From the first line of the listing below through the line with "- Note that", transcribe exactly and skip the pictures.

-- Opening Marker --

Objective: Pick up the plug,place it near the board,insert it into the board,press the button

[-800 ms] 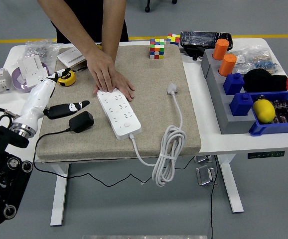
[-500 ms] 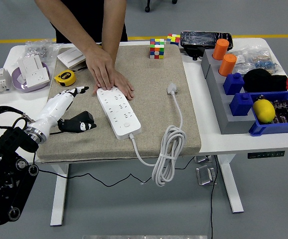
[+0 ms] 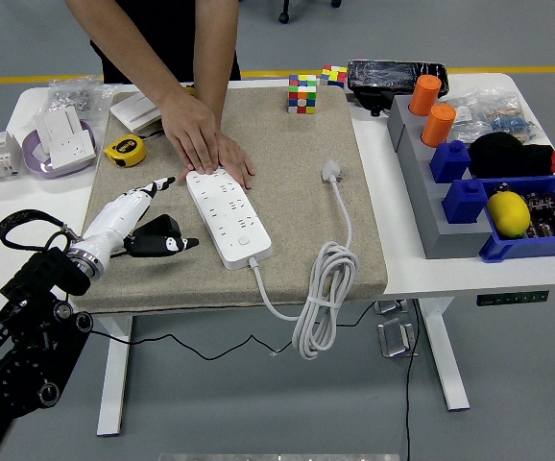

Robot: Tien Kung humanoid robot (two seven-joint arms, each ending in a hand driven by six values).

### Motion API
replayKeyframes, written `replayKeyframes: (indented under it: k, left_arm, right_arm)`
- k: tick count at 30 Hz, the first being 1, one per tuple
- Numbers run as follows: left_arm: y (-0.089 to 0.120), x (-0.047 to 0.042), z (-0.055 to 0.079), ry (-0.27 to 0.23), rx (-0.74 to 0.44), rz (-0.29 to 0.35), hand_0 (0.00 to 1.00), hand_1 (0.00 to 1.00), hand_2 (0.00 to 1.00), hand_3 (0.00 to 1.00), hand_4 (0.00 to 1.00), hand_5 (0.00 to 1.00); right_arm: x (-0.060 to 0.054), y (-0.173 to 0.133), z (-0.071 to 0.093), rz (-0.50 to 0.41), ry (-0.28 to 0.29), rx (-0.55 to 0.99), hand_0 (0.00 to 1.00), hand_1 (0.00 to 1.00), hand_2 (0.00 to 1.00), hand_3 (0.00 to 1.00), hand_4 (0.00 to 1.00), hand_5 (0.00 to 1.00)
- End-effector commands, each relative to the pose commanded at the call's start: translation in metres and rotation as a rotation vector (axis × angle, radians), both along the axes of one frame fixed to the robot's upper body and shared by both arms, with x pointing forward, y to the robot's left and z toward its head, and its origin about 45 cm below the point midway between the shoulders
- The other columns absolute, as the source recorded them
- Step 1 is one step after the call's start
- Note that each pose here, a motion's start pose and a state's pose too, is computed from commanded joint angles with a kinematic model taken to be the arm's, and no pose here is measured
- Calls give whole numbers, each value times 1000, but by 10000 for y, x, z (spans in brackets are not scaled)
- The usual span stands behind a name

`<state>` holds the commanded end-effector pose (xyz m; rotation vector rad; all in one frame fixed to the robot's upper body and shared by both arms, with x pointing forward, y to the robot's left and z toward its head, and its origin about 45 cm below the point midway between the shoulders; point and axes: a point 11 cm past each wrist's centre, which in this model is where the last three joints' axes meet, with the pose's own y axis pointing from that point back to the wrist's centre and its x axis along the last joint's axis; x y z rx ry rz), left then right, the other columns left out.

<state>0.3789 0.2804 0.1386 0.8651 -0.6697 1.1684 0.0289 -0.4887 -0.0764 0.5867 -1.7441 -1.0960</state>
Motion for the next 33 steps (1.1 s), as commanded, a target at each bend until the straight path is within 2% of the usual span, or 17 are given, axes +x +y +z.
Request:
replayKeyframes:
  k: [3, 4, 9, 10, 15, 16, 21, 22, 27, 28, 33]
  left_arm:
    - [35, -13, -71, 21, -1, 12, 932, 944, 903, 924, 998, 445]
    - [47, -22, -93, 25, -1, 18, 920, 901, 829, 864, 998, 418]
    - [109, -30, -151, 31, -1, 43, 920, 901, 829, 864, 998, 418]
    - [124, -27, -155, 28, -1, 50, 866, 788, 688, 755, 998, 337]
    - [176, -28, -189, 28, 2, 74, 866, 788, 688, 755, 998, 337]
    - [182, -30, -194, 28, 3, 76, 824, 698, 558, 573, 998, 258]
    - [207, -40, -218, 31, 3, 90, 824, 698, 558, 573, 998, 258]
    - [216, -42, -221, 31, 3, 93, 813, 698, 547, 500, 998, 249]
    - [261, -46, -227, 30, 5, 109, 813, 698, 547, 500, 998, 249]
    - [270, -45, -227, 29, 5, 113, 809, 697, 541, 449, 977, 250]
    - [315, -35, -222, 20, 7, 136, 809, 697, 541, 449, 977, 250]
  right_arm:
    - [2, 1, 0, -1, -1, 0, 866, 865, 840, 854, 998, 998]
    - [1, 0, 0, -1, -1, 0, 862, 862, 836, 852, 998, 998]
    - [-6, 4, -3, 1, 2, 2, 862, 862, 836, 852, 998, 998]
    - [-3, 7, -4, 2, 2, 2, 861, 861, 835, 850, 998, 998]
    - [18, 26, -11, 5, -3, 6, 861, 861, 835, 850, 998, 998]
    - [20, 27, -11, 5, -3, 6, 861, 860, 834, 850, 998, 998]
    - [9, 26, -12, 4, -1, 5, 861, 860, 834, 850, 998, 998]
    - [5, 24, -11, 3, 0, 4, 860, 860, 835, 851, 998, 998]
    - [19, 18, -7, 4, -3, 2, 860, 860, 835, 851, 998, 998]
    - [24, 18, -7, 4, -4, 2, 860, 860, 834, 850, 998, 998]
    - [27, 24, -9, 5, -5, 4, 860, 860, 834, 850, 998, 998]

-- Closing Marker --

__ANSWER BOX__:
Objective: Pick up the plug,place it near the board,insert it into the board,press the button

[-800 ms] 
[-500 ms] 
[+0 ms] 

Robot: Tien Kung humanoid robot (two seven-joint arms, each ending in a hand driven by six values).

### Motion API
replayKeyframes, written `replayKeyframes: (indented under it: k, left_arm, right_arm)`
- k: tick count at 30 Hz, the first being 1, one per tuple
- Numbers run as follows: left_arm: y (-0.089 to 0.120), x (-0.047 to 0.042), z (-0.055 to 0.079), ry (-0.27 to 0.23), rx (-0.74 to 0.44), rz (-0.29 to 0.35), hand_0 (0.00 to 1.00), hand_1 (0.00 to 1.00), hand_2 (0.00 to 1.00), hand_3 (0.00 to 1.00), hand_4 (0.00 to 1.00), hand_5 (0.00 to 1.00); right_arm: x (-0.060 to 0.054), y (-0.173 to 0.133), z (-0.071 to 0.093), rz (-0.50 to 0.41), ry (-0.28 to 0.29), rx (-0.55 to 0.99), hand_0 (0.00 to 1.00), hand_1 (0.00 to 1.00), hand_2 (0.00 to 1.00), hand_3 (0.00 to 1.00), hand_4 (0.00 to 1.00), hand_5 (0.00 to 1.00)
- End-effector commands, each relative to the pose commanded at the call's start: translation in metres and rotation as a rotation vector (axis × angle, radians), both along the axes of one frame fixed to the robot's upper body and shared by both arms, with x pointing forward, y to the robot's left and z toward its head, and its origin about 45 cm below the point midway between the shoulders
- The other columns absolute, as the source recorded them
- Step 1 is one step after the call's start
- Note that each pose here, a motion's start pose and a state's pose too, is computed from commanded joint angles with a kinematic model taken to be the arm's, and no pose here is measured

This is the complete answer to the exercise.